Problem to work on: Go through the listing and count the lines with "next" in them; write only the number.

-=-=-

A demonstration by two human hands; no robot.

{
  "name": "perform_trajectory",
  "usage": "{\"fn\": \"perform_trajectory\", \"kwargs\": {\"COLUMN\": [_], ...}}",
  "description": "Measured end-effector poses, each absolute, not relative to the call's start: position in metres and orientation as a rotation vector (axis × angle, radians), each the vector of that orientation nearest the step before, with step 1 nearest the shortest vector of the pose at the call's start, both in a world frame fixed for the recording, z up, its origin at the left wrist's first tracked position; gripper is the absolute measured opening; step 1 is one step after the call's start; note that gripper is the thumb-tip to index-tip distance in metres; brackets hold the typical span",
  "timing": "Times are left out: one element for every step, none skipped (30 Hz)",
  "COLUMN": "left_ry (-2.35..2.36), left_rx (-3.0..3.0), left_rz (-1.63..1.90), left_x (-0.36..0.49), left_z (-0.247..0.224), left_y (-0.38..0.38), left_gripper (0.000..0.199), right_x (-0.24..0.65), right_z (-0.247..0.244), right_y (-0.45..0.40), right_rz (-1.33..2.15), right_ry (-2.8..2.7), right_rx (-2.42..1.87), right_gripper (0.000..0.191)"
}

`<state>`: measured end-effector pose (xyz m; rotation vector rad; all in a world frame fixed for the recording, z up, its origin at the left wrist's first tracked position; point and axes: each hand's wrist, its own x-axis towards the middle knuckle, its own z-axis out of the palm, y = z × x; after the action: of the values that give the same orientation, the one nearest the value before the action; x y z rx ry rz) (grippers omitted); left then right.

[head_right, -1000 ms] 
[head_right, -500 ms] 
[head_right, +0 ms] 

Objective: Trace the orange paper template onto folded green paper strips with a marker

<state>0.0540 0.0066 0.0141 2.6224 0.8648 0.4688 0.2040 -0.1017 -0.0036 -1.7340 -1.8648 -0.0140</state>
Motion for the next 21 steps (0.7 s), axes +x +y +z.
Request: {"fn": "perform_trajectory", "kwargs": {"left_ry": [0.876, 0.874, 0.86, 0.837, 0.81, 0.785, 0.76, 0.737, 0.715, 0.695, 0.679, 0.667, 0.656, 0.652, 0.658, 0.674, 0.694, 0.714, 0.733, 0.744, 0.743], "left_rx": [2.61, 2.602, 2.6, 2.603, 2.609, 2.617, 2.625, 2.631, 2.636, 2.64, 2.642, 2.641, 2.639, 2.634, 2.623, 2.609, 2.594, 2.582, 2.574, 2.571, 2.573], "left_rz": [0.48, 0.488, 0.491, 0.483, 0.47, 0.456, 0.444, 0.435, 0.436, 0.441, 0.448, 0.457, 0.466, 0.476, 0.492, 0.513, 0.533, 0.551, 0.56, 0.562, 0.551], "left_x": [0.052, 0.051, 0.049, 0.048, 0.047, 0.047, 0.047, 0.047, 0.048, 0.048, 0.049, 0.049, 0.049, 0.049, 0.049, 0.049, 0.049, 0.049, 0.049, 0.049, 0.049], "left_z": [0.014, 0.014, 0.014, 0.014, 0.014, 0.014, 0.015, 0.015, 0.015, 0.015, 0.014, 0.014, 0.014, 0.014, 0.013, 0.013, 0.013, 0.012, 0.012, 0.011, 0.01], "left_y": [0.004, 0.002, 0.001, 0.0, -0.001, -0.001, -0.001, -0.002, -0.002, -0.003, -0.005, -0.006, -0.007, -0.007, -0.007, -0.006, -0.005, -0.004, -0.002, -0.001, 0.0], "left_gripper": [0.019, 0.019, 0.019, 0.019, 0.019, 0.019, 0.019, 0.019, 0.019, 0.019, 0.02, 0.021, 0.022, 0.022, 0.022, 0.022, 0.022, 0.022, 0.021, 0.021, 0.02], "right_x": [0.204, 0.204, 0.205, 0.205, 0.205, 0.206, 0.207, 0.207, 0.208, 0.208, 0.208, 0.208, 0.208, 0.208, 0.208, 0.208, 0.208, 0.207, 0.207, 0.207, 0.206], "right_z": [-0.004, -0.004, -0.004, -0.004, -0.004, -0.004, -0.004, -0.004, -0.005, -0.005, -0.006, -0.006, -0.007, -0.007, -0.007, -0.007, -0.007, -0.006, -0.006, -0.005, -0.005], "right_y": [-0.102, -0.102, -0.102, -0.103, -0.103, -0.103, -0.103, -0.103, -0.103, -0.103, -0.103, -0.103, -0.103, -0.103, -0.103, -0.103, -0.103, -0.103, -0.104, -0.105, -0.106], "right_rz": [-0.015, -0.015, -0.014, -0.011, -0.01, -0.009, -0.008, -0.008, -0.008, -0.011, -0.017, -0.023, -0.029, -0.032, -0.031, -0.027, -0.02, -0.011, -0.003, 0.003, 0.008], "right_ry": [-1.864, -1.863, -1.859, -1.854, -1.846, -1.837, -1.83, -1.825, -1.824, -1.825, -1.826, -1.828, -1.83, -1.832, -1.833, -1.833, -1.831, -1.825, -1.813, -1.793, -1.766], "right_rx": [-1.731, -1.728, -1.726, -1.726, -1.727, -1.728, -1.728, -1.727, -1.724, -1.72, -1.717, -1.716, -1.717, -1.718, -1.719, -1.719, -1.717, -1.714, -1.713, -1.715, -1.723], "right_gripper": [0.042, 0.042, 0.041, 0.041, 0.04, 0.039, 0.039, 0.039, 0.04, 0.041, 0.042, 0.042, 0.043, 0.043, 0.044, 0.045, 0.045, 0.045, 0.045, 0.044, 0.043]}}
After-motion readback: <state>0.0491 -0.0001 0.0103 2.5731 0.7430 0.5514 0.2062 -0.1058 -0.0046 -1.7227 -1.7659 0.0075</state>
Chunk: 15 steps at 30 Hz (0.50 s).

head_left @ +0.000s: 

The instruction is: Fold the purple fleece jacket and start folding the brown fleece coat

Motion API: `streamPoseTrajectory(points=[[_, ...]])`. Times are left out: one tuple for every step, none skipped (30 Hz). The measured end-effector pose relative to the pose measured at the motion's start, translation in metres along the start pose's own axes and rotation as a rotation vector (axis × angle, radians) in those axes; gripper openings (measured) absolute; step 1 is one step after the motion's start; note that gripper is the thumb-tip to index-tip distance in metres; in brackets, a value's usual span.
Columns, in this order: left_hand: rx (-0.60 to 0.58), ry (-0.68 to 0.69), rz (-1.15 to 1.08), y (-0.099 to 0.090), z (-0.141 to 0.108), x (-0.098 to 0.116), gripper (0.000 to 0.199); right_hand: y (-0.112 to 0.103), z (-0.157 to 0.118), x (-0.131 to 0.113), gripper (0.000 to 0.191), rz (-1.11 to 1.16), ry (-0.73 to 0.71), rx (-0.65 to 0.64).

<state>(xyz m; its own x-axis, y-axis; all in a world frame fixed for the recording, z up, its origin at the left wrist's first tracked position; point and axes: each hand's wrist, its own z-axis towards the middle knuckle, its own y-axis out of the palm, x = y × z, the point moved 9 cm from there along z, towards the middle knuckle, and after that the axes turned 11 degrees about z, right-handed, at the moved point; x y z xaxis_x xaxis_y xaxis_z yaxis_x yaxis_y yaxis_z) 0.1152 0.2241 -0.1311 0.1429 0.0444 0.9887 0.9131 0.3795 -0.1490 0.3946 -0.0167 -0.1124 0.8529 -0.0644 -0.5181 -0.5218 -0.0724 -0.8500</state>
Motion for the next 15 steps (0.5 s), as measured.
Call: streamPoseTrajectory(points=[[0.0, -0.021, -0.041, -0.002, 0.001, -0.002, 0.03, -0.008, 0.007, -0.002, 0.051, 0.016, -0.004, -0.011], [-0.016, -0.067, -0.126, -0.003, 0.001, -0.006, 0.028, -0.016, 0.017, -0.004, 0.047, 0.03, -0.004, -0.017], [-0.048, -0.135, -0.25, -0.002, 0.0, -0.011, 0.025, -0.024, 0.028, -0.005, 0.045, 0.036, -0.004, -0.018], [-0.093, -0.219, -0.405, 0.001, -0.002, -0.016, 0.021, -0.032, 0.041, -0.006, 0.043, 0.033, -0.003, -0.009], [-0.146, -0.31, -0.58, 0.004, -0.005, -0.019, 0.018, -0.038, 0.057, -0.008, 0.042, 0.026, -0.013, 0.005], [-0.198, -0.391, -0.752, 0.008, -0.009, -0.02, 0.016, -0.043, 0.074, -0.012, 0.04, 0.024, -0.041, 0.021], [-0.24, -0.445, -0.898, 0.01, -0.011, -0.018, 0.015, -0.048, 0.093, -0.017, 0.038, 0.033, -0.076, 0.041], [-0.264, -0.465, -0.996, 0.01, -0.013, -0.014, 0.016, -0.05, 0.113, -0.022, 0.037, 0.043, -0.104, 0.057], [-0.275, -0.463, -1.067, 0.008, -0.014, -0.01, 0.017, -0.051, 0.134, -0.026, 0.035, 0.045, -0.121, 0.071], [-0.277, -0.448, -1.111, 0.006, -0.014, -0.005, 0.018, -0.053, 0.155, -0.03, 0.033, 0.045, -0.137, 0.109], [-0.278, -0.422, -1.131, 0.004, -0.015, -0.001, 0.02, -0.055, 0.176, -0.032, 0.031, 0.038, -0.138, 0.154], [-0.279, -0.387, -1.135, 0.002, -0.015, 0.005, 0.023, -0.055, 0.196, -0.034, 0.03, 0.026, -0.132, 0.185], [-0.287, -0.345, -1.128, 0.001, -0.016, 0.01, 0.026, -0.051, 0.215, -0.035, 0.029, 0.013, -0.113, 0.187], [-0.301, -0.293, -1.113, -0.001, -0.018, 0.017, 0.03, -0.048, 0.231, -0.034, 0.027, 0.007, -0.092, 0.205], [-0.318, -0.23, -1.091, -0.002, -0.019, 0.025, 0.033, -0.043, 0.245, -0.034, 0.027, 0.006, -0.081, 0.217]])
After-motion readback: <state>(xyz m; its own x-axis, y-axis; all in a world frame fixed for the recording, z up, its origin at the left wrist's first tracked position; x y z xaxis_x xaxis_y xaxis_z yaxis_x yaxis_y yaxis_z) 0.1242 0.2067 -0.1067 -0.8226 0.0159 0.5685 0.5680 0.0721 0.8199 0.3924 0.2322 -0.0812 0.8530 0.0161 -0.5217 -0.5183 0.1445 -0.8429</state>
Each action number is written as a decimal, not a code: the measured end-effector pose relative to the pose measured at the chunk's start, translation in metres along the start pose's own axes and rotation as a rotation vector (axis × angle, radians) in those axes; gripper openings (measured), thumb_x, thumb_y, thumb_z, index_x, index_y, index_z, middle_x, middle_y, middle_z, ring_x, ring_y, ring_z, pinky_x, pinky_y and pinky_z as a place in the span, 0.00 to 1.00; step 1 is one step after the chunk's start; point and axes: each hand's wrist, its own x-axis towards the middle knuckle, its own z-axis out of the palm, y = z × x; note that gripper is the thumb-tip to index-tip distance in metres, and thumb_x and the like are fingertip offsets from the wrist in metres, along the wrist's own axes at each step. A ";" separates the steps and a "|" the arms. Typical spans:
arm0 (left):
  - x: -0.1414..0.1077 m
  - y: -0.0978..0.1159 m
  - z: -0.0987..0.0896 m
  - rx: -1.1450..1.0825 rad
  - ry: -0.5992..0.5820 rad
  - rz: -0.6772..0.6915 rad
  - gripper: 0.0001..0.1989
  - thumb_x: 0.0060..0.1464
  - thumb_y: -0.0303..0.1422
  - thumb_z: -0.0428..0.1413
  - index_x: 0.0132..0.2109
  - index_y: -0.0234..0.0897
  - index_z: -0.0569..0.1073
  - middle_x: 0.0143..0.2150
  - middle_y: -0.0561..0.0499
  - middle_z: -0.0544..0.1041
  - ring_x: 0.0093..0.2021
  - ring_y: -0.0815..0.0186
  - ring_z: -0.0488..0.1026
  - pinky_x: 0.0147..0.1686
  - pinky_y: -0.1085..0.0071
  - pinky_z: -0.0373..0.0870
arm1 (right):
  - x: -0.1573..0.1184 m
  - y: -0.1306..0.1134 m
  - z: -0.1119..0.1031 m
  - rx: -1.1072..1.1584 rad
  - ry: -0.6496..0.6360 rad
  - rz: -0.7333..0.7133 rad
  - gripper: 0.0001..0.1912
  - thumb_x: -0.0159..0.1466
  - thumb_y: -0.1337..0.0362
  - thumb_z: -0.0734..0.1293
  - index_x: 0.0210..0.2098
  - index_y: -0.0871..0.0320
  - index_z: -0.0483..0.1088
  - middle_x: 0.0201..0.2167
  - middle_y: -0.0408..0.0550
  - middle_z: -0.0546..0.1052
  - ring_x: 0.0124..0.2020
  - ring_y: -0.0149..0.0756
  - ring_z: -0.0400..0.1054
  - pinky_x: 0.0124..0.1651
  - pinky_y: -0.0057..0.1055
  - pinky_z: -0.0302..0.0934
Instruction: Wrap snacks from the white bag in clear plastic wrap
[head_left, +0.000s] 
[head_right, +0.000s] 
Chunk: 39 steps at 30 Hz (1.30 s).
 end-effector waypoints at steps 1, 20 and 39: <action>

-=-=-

Answer area: 2